In the insurance soft markets, insurance companies tend to have a large appetite for accepting risk and preferred or lower than otherwise rates. In hard markets, insurance companies tend to have a far lesser appetite than a soft market for accepting risk and there is a trend to higher rates.
For many years there was a general observation and understanding that the Great Lakes cycled from their low levels to peak levels every 7 years. This was supported by the US Corps of Engineers in either their published tables or predictions. Interesting, in my earlier years as an insurance broker (I have been at Zehr Insurance Brokers for 40 years), we tended to swing from soft to hard markets around every 5 – 7 years also. Where soft markets were extended, as claims costs increased for insurance companies and profitability was eroded, such losses were offset with well performing investment portfolios, thus it was less important to have strict underwriting practices. If they lost money paying claims, they made it up with investments. Back in the mid to late 1980’s, it was common to see 18% interest rates. Imagine the return on investment you could make on a GIC that had no equity risk and paid you that much. I remember purchasing a 1981 Buick Regal and I financed it at 14.2% with General Motors Acceptance Corporation (GMAC) and thought I had a good deal. At today’s interest rates, it is hard to imagine society even coping with those interest rates – but it could happen again. There are trends and swings in all the markets.
The price of oil is a market indicator in that I have observed when the price of oil is high, the equity markets do well. Today, oil is nowhere near it’s peak and yet our equity markets are high as ever – what is going on there? But in the insurance company investment portfolios today, investment returns are at record lows. Interest and bond rates that were high, even 10 year instruments have cycled into current rates – you do well to get 2% on a GIC, and stocks that are held have often been purchase at current high values – thus the opportunity to divest and realize gains is minimized. Investment income is not contributing much to underwriting losses the insurance industry is seeing. Insurance must be priced for the pure risk, not less than pure risk plus investment income – there isn’t much there.
I will add a contributing factor to my comparison of lake levels. Is it changing weather patterns that have caused the lake levels to have recently peaked? So much for the 7 year cycle as 3 years ago Lake Huron was down to around the 1966 levels and this year it peaked to what the prior peak had been in 1986 – a swing of several feet in only 3 years. Today the 100 year storm seems to be coming almost every year in some fashion or another. Insured weather events are slicing profits from the insurance industry like never before.

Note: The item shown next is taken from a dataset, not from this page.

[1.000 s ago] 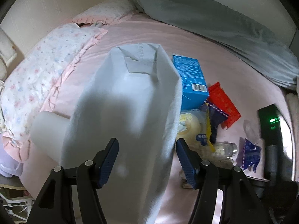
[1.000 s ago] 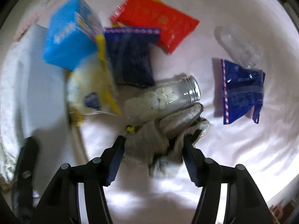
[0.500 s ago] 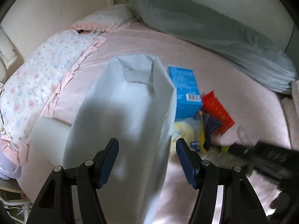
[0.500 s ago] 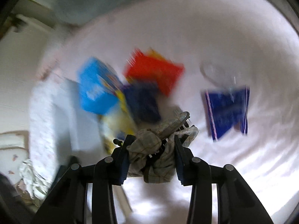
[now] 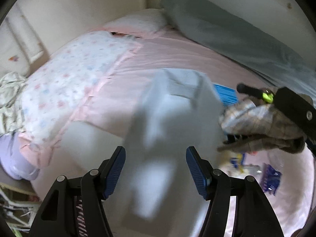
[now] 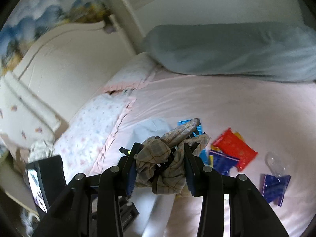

How long could anyone run a business if they were paying out $115 for every $100 they took in?
During the last 12 year soft market, I saw insurance companies offer increased insured perils, broader coverage extensions that made one insurance company’s products more attractive than the others, many necessary coverage features which traditionally were charged for just thrown in for free, and new competition in some market sectors that traditionally were much more stable than others, also joining the competition band wagon in an effort to gain market share.
At a time when investment returns were deteriorating, Canada and the globe had been directly affected by increased severe insured weather events, and we were in the bottom of the soft market, we also experience political interference in the free market influences that in the past tended to keep the 7 year cycle in check. In 2015 the Ontario Government ordered a 15% automobile insurance rate rollback that was to be achieved over 2 years. This was at a time when we were seeing run-away costs arising out of both bodily injuries and an increased frequency of total losses on cars themselves as cars became more sophisticated and expensive to repair.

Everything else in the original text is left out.